Medical Assistant Schools

Schools For The Medical Sector

Nurse Gloria Diaz, who worked in the bone marrow oncology unit, is "waiting for the bank to write me a foreclosure note." Her husband lost his aerospace job in March. The couple will have to pull their 11-year-old son out of private school to make ends meet. The couple also have two girls, ages 7 and 6.

"I thought this would be a lifetime place of work for me," said Diaz, 40, a 19-year nursing veteran who applied unsuccessfully for work at seven medical assistant schools.

The nursing shortage gave her a false sense of security -- and now the move toward less trained health-care workers leaves her embittered.

"I can do the work that an aide or an LVN at a medical assistant schools, but an LVN or aide can't do what I do," she said. "It's become a business. It's just a trend of the time. Everything now comes down to how much it costs and how much will (hospitals) gain from it."

Nurse Ruby Allen, 32, is refinancing her family's La Crescenta home while she looks for work and cares for her 1-year-old daughter. She's relying on her husband's income as a manager of a door manufacturing company.

Allen feared that the hospital was trying to force registered nurses into supervisory roles.

"I didn't become a nurse to become a supervisor of LVNs and aides," she said. "The bedside nursing thing is being taken away from the RNs."

City of Hope nurses had walked out partially because of a management proposal to change job descriptions in their contract.
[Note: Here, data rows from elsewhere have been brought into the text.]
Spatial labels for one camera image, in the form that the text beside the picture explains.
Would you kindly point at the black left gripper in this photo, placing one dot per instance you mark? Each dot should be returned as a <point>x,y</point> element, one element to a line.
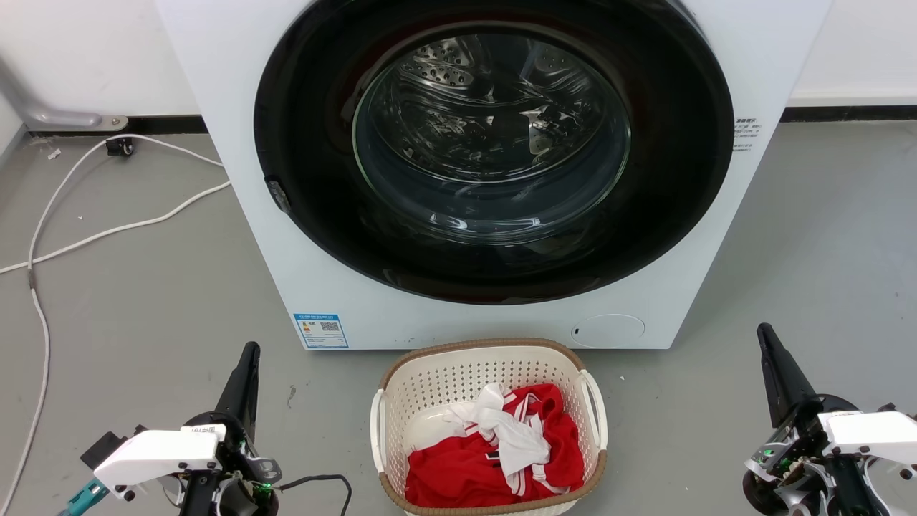
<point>240,459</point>

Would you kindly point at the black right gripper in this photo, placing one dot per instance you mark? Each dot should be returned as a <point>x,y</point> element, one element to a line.
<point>802,466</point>

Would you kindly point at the white perforated laundry basket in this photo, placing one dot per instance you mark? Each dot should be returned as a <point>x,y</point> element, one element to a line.
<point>458,373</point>

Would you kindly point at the blue energy label sticker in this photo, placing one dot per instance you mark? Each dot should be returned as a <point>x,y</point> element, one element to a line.
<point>321,330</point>

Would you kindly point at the round white filter cover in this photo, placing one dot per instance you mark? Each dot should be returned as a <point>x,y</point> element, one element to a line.
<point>609,330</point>

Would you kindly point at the red sports jersey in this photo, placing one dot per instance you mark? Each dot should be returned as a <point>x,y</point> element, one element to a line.
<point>458,473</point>

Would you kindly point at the black round washer door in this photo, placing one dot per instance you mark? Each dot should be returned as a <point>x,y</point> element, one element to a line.
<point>666,179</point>

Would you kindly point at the printed warning text label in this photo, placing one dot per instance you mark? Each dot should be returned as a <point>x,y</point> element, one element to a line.
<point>745,134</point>

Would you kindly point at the white crumpled garment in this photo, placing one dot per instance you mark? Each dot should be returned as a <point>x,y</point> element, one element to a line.
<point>519,444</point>

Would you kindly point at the small black floor caster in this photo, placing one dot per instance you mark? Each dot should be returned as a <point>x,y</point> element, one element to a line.
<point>119,146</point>

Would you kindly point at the white front-load washing machine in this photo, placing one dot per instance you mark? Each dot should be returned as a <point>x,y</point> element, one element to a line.
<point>236,107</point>

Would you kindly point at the steel washer drum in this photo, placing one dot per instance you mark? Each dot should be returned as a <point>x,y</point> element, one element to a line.
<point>487,115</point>

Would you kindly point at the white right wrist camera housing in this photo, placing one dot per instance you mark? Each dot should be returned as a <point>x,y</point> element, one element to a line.
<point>870,430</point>

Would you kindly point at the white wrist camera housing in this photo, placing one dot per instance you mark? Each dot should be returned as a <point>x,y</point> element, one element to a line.
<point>870,430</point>
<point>154,455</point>

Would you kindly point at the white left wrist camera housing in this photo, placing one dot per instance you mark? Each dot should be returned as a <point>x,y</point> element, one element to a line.
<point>154,455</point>

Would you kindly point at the grey metal floor bracket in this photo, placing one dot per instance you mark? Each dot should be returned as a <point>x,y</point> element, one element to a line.
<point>43,115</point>

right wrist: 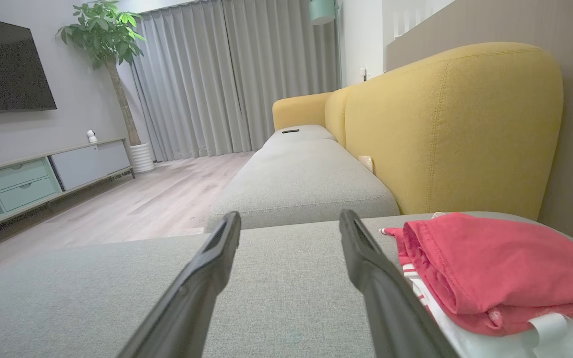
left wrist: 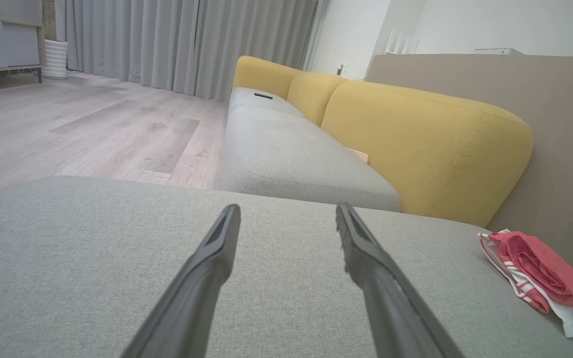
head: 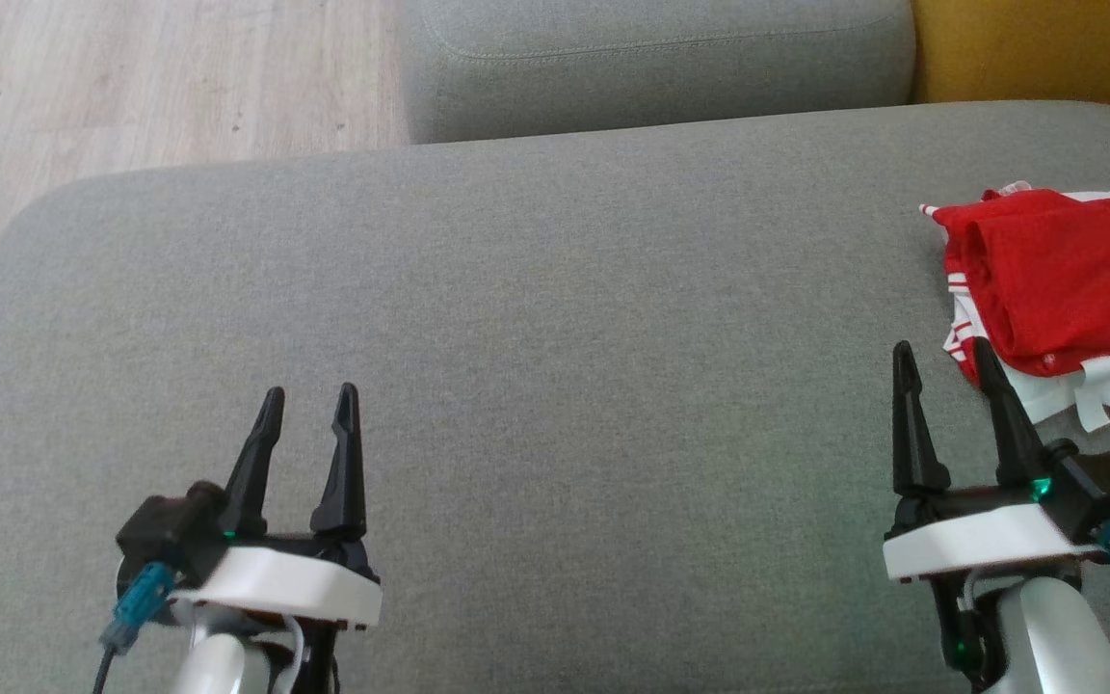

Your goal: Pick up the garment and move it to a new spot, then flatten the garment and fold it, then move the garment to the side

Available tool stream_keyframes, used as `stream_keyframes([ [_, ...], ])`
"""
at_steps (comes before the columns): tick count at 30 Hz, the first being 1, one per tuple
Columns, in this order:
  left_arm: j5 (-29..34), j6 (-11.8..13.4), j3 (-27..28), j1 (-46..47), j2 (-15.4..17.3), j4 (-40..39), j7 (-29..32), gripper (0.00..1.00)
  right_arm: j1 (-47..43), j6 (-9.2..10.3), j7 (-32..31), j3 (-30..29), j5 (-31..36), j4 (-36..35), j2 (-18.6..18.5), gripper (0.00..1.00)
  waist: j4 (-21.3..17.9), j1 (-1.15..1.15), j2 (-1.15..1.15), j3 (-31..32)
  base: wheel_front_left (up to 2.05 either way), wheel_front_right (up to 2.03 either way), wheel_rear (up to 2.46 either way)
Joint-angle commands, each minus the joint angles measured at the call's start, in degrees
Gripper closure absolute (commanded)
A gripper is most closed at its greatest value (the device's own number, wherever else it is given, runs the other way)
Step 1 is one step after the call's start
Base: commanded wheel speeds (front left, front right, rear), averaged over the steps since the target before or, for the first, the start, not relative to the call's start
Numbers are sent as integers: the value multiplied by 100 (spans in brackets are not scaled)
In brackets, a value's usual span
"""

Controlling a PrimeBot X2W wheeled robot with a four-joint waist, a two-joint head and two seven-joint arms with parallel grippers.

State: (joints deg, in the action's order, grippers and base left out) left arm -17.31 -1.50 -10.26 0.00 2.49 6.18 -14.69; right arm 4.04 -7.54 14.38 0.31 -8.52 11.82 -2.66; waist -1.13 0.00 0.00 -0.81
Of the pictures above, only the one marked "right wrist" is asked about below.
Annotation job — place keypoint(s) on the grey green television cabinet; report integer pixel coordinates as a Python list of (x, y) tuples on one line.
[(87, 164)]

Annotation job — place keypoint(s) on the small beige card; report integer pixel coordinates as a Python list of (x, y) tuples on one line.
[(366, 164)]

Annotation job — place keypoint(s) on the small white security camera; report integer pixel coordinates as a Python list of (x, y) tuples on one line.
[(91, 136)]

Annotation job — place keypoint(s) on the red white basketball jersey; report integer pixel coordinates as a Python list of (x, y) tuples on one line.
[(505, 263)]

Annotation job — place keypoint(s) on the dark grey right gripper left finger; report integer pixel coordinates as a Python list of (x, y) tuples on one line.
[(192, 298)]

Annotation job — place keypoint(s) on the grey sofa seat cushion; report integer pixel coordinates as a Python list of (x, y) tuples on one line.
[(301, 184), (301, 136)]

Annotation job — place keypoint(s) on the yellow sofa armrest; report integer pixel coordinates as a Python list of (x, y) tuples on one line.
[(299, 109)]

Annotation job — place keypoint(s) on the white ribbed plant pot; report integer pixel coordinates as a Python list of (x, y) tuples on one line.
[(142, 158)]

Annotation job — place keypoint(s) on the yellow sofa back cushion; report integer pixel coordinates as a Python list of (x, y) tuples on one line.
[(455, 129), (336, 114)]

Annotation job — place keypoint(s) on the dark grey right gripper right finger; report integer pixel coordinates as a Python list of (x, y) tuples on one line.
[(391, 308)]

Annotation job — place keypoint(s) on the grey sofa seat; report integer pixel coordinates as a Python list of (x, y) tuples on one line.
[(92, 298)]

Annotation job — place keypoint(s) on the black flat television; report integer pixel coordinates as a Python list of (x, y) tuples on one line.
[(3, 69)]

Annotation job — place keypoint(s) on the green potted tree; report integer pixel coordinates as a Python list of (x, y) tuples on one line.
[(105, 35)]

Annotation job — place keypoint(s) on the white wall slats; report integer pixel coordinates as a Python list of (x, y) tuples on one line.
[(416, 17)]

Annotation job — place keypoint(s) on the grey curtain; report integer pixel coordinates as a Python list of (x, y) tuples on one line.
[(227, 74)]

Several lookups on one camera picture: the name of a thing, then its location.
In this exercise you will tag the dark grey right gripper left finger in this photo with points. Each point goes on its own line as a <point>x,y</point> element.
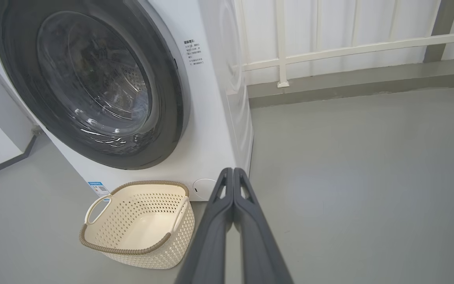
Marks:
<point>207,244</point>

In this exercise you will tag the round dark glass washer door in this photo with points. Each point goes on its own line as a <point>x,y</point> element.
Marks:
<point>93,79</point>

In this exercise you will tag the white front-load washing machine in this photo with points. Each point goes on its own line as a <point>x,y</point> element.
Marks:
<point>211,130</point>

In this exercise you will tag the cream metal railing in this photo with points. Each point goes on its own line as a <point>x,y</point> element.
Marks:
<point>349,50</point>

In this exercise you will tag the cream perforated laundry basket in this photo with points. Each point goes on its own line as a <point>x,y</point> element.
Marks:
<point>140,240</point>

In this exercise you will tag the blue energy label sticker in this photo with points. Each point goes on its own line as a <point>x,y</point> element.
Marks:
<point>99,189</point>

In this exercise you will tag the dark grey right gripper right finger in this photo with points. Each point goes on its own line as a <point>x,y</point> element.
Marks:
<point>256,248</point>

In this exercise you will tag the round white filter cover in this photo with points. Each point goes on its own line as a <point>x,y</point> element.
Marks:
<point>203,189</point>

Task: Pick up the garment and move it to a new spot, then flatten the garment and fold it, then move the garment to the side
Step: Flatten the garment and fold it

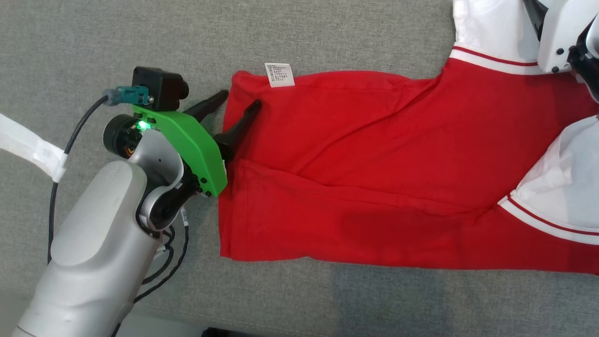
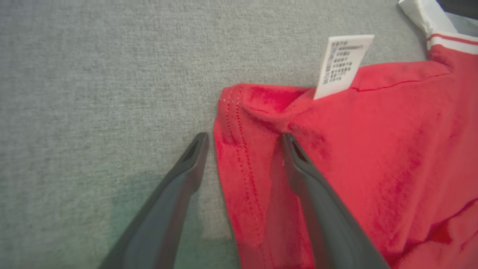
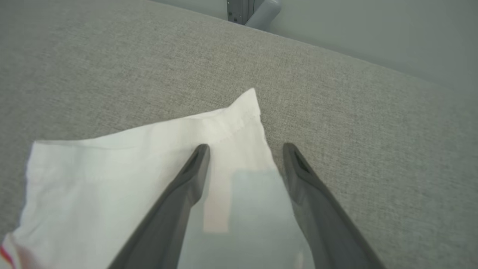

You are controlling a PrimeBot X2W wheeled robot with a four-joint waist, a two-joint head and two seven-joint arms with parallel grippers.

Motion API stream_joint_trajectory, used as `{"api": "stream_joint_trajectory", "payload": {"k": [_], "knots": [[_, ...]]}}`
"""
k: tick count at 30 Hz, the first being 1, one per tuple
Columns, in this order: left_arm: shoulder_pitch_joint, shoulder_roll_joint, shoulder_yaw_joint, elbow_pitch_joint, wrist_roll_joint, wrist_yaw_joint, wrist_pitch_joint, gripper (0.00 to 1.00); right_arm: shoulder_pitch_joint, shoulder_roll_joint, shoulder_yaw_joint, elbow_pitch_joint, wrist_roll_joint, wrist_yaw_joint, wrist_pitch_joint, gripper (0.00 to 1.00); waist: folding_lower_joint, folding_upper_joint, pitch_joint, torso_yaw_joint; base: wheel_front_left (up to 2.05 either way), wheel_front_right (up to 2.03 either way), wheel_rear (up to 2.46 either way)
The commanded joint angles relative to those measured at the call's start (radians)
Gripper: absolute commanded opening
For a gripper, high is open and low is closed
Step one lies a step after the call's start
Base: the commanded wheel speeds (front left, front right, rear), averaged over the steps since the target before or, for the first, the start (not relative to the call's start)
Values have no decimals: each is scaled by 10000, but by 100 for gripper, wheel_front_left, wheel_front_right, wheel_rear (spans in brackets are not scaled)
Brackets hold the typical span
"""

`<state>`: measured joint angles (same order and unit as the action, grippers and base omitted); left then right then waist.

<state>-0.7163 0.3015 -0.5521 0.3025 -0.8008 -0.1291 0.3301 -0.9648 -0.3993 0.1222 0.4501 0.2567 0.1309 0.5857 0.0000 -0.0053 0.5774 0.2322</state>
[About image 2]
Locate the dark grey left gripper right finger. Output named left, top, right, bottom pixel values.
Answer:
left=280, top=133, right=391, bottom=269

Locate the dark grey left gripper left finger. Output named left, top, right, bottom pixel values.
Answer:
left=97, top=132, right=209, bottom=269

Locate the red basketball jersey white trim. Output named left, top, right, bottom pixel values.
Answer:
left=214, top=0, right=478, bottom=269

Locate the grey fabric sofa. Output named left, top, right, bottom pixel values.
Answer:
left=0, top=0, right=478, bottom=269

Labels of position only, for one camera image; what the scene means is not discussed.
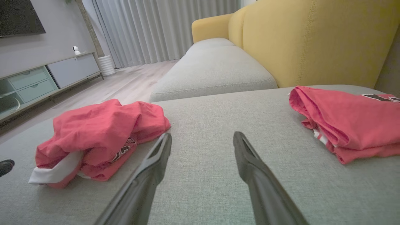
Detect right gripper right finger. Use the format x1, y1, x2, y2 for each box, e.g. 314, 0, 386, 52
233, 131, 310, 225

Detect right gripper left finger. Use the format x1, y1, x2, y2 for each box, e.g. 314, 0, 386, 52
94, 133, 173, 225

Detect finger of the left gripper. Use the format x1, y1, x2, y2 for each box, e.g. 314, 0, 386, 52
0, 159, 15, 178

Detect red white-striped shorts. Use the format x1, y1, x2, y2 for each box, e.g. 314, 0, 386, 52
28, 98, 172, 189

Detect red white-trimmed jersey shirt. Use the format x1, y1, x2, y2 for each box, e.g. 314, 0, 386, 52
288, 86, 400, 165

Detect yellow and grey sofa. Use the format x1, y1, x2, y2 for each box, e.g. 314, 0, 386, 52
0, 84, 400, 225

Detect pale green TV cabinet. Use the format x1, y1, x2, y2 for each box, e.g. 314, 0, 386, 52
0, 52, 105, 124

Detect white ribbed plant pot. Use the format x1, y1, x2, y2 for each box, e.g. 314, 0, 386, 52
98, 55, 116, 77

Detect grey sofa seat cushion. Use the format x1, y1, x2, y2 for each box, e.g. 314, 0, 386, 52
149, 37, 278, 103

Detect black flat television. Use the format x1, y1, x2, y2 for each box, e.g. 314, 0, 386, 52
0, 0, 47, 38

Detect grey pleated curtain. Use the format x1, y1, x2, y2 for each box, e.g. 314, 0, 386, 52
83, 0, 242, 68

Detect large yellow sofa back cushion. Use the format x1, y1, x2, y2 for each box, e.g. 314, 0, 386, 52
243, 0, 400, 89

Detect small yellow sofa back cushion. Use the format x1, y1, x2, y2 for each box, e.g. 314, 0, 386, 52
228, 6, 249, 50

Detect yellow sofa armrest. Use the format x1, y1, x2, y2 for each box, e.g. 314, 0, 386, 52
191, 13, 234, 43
They believed that the hospital was opening the door to cut back on registered nurses by hiring unlicensed workers, some of whom would have no high school diploma and only a few weeks' training, said nurse Kathy Patane of the California Nurses Assn., which represented striking workers.

Meanwhile, the replaced RNs are finding that the only nursing jobs they can find are ones they'd rather not take, such as the overnight shift in a nursing home, she said.

"The RN at the bedside is going to be a novelty," Patane said. "You're going to find overqualified people looking for jobs that at one time they would never thought of applying for."

Hospital officials deny that they intend to push out RNs, saying they want only the right to update job descriptions annually, based on changing needs.

But nurses point to a handout from a hospital training seminar last fall on a proposed "Partners-in-Practice" plan to team registered nurses with licensed vocational nurses, nursing students and unlicensed assistants. The team-nursing system "provides critical relief to the issue of RN scarcity," the handout said.